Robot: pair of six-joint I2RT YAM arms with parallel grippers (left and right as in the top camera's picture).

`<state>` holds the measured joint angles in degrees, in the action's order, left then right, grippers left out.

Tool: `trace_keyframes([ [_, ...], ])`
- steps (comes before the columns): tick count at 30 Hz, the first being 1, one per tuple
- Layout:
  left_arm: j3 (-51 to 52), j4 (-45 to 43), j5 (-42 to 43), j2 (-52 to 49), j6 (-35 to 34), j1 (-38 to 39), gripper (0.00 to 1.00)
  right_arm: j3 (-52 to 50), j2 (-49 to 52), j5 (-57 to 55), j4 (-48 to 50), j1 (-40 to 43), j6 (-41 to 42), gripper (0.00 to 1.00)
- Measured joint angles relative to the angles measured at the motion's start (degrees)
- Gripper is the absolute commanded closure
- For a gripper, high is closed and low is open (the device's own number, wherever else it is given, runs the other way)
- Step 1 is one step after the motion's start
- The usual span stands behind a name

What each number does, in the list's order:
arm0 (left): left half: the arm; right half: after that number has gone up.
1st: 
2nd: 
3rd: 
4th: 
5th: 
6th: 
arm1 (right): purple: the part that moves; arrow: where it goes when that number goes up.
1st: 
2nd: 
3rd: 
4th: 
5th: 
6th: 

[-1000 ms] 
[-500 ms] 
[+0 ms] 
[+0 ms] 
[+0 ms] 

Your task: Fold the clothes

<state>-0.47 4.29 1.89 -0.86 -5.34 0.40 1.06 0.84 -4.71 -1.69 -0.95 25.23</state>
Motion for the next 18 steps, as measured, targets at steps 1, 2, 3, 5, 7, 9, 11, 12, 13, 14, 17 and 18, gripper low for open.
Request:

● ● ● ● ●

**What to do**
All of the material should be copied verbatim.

**Response box**
Robot: pair of six-joint I2RT YAM arms with parallel grippers (left and right as in the top camera's picture).

`<state>` holds the measured joint angles in degrees, in the action's order, left then right, grippers left out.

Tool: `trace_keyframes([ [_, ...], ])`
- steps (comes before the columns): tick count at 30 Hz, the first being 1, one per tuple
- Layout:
  left_arm: j3 (-51 to 52), j4 (-45 to 43), j5 (-42 to 43), j2 (-52 to 49), j6 (-35 to 34), j1 (-38 to 39), gripper (0.00 to 1.00)
  right_arm: j3 (-52 to 50), j2 (-49 to 52), j5 (-57 to 55), j4 (-48 to 50), j1 (-40 to 43), j6 (-41 to 42), gripper (0.00 to 1.00)
- Measured joint angles relative to the angles measured at the motion's start (degrees)
- Gripper is the absolute commanded closure
- For a gripper, high is closed and low is open (the device's own number, wherever else it is given, runs the other way)
- Step 1 is one step after the motion's start
- The usual span stands behind a name

What each number does, in the list's order:
arm0 (left): left half: the arm; right half: after that number has gone up.
1st: 
2nd: 
3rd: 
4th: 
5th: 
6th: 
arm1 (right): purple: the part that moves; arrow: where it goes when that number goes up.
1st: 
2nd: 
3rd: 
4th: 
5th: 
6th: 

[-1000 ms] 
[-500 ms] 
[+0 ms] 
[+0 ms] 
[+0 ms] 

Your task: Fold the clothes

<state>-0.47 4.29 1.89 -0.86 -5.34 0.40 1.06 0.84 -4.71 -1.69 -0.95 25.23</state>
Motion for the next 18 steps, as measured, targets at steps 1, 2, 3, 5, 7, 9, 11, 12, 13, 14, 17 and 18, gripper low for open.
Request:

That concludes the response.